## EXERCISE DETAILS
Scan the entries line by line and return those with "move".

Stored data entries
○ ○ ○ ○ ○ ○ ○
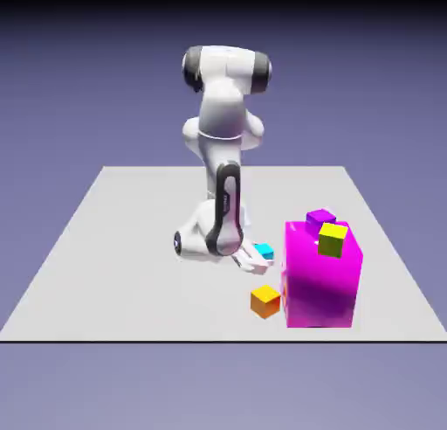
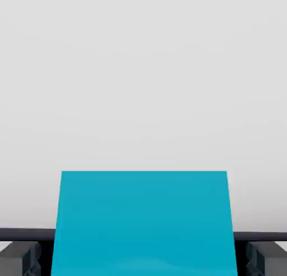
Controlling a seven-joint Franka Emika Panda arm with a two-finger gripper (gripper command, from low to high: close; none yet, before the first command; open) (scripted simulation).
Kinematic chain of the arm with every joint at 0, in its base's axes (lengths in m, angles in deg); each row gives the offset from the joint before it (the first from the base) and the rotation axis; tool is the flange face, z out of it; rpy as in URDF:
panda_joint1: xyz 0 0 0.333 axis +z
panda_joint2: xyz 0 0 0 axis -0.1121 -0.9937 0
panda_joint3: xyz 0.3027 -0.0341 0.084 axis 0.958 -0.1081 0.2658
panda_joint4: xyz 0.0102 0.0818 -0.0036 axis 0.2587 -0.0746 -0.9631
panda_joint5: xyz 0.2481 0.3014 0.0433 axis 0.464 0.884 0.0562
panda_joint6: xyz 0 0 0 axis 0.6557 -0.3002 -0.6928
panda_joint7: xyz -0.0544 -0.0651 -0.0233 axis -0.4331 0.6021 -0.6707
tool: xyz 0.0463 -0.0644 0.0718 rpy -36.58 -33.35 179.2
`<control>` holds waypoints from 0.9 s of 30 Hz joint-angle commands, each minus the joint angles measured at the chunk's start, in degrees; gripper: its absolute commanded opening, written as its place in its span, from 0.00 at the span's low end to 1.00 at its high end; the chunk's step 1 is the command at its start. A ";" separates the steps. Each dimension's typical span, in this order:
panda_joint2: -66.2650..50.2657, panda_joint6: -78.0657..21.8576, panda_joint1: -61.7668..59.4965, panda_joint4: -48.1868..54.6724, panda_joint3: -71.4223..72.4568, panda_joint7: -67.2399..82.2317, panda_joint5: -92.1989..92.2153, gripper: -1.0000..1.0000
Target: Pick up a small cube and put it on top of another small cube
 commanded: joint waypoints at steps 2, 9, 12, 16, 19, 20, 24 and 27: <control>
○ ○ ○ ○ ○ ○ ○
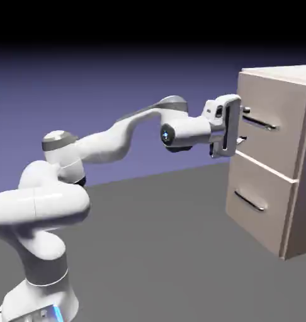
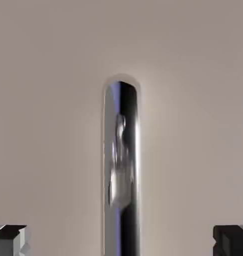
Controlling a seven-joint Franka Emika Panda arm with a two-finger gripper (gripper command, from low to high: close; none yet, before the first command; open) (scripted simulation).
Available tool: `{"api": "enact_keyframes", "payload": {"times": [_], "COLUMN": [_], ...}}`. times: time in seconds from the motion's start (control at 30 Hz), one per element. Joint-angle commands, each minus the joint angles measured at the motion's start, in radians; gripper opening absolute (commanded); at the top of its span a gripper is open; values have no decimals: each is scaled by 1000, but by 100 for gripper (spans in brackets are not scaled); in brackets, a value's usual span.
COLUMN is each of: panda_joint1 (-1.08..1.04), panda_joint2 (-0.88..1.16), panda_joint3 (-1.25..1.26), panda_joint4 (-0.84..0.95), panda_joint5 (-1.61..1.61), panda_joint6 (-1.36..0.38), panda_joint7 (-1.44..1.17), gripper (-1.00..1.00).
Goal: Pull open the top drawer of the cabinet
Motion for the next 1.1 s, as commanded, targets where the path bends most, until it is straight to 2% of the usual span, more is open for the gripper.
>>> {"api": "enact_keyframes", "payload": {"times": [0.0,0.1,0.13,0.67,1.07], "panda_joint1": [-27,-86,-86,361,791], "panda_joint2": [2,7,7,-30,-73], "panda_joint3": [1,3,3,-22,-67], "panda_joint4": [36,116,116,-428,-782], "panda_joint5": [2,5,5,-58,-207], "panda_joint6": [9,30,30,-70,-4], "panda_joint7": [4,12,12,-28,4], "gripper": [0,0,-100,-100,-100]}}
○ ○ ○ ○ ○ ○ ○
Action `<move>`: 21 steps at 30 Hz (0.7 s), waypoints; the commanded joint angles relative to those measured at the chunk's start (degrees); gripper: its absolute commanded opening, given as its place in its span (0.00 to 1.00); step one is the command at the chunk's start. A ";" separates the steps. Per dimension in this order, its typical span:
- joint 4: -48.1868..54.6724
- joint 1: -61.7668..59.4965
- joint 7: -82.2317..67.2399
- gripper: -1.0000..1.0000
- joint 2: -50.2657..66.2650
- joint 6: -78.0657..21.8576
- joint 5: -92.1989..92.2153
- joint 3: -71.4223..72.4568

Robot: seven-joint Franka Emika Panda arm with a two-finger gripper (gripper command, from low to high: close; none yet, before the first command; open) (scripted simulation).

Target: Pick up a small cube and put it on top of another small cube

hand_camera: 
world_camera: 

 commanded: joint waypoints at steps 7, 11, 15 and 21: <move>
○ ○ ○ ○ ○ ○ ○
## TASK SOLUTION
Action `<move>`: 21 steps at 30 Hz (0.7 s), waypoints; the commanded joint angles relative to those measured at the chunk's start (degrees); gripper: its absolute commanded opening, given as its place in its span (0.00 to 1.00); step one is the command at the chunk's start. A ";" separates the steps. Per dimension in this order, its typical span:
 commanded: joint waypoints at steps 7, 11, 15 and 21: <move>

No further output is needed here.